As I delved deeper into man and history and the physical treasures we have to support our faith, I could not figure out why everyone was not a Christian. We have solid artifacts that show exactly what we believe. It is a real thing. I don’t think the University sought out to evangelize me, but they succeeded. And that is what I am getting at. The source matters, the connections we make matter, and it affects us each so differently. I came away, with that sort of major, a stronger Christian. Most would have gone off into the junk science about social justice or us coming from apes. I can so justify my beliefs in light of, and because of, science. True science and true faith are part of the same belief. Most people just haven’t gotten to that point, where they can see those origins and embrace them.

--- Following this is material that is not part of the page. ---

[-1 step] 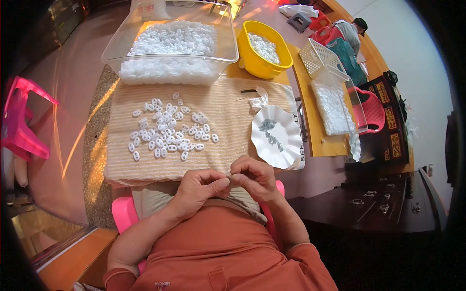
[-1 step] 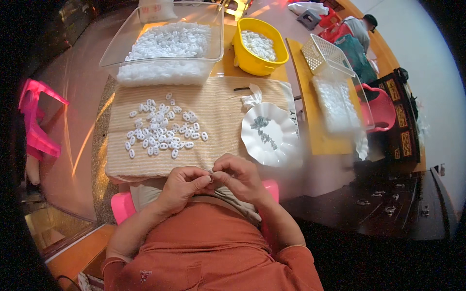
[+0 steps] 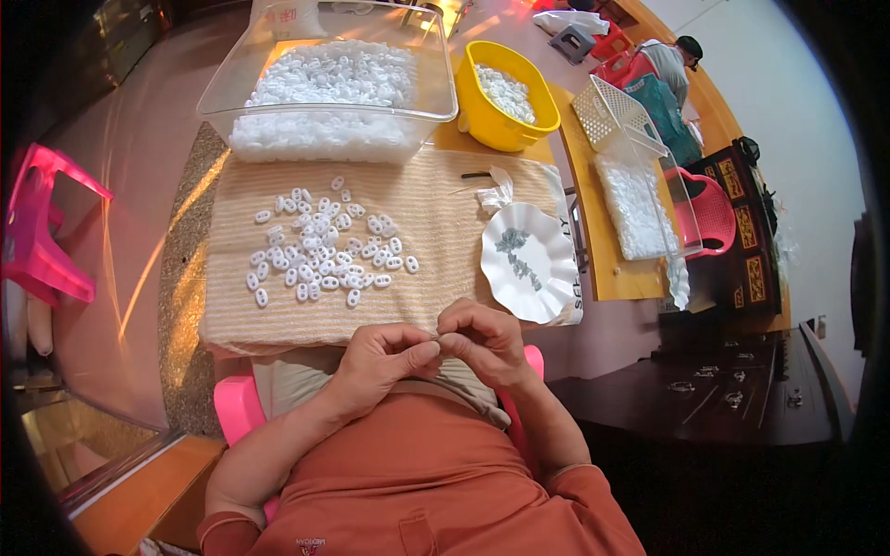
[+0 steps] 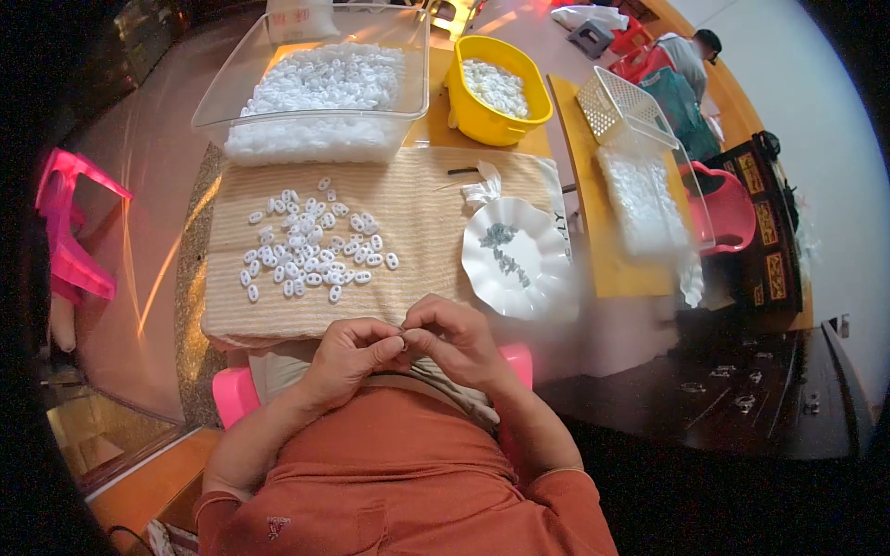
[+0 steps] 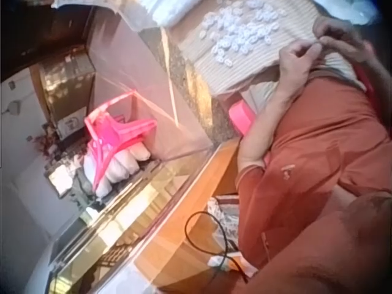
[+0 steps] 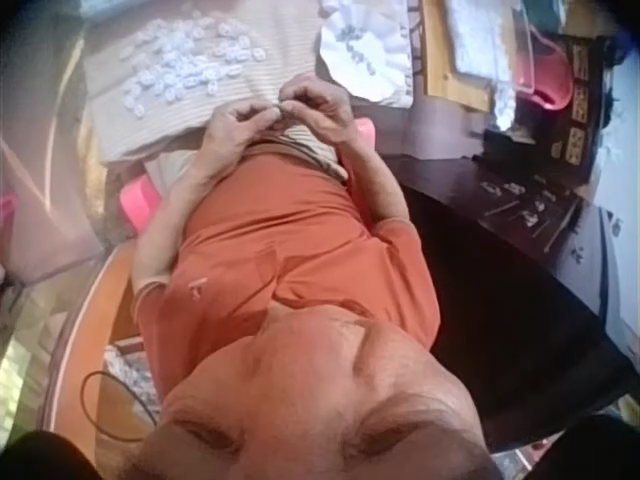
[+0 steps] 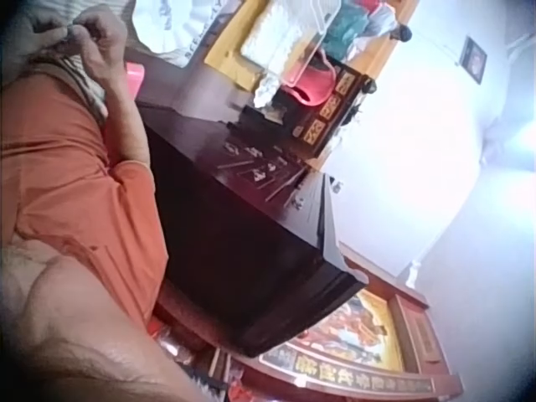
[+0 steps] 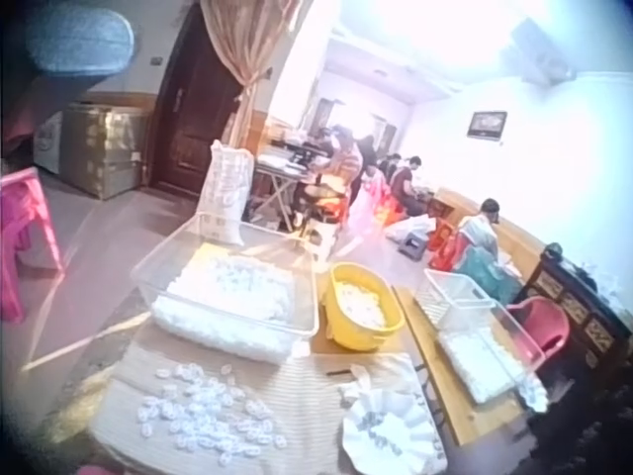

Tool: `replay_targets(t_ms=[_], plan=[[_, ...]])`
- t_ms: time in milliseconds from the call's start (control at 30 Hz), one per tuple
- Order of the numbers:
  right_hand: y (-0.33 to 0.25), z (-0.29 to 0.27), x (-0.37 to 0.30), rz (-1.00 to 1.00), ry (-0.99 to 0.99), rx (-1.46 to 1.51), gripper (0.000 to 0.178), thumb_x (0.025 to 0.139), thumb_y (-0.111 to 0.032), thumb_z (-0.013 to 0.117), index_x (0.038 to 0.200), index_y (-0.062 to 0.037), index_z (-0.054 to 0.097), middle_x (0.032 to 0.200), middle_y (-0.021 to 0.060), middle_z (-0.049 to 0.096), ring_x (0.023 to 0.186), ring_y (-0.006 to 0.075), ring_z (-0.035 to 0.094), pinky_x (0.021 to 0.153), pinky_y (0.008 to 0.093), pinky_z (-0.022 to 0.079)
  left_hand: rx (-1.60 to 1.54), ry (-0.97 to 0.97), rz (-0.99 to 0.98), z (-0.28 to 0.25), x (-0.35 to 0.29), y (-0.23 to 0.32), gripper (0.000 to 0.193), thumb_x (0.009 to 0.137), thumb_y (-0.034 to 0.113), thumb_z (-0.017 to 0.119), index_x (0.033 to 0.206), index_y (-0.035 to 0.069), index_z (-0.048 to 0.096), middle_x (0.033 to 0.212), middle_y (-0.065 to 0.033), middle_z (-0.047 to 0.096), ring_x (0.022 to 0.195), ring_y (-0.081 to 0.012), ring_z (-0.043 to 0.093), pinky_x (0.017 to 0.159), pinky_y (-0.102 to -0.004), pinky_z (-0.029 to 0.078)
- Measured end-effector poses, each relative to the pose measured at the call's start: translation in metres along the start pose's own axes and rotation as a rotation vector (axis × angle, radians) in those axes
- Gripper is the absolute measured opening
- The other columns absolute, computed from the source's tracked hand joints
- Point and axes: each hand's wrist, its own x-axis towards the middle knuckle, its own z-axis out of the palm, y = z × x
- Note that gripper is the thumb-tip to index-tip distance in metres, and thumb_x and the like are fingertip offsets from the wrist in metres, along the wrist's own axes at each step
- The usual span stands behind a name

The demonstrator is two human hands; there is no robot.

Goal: Assembling small white plastic components by inserting metal pins into them at a manual workstation.

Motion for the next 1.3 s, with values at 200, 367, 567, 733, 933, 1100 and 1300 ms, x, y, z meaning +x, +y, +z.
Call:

“Lord,” said Thomas, “we do not know where You are going, so how can we know the way?” Jesus answered, “I am the way, the truth, and the life. No one comes to the Father except through Me.” John 14:6-7
So for me, I think back in time to my origins, and I think to choices I have made that have brought me to where I am. And even with all the bumps in the road, crazy switchbacks, and potholes, I give thanks to God for bringing me here. And for me, it is so simple and quiet, and clear when I go to the source of all. I pray for those who do not see the way, or hear the voice of God in their lives. Even some who’ve walked with me, by my side, for most of my life, who do not share my faith. We have all been affected differently, and for them I pray especially hard.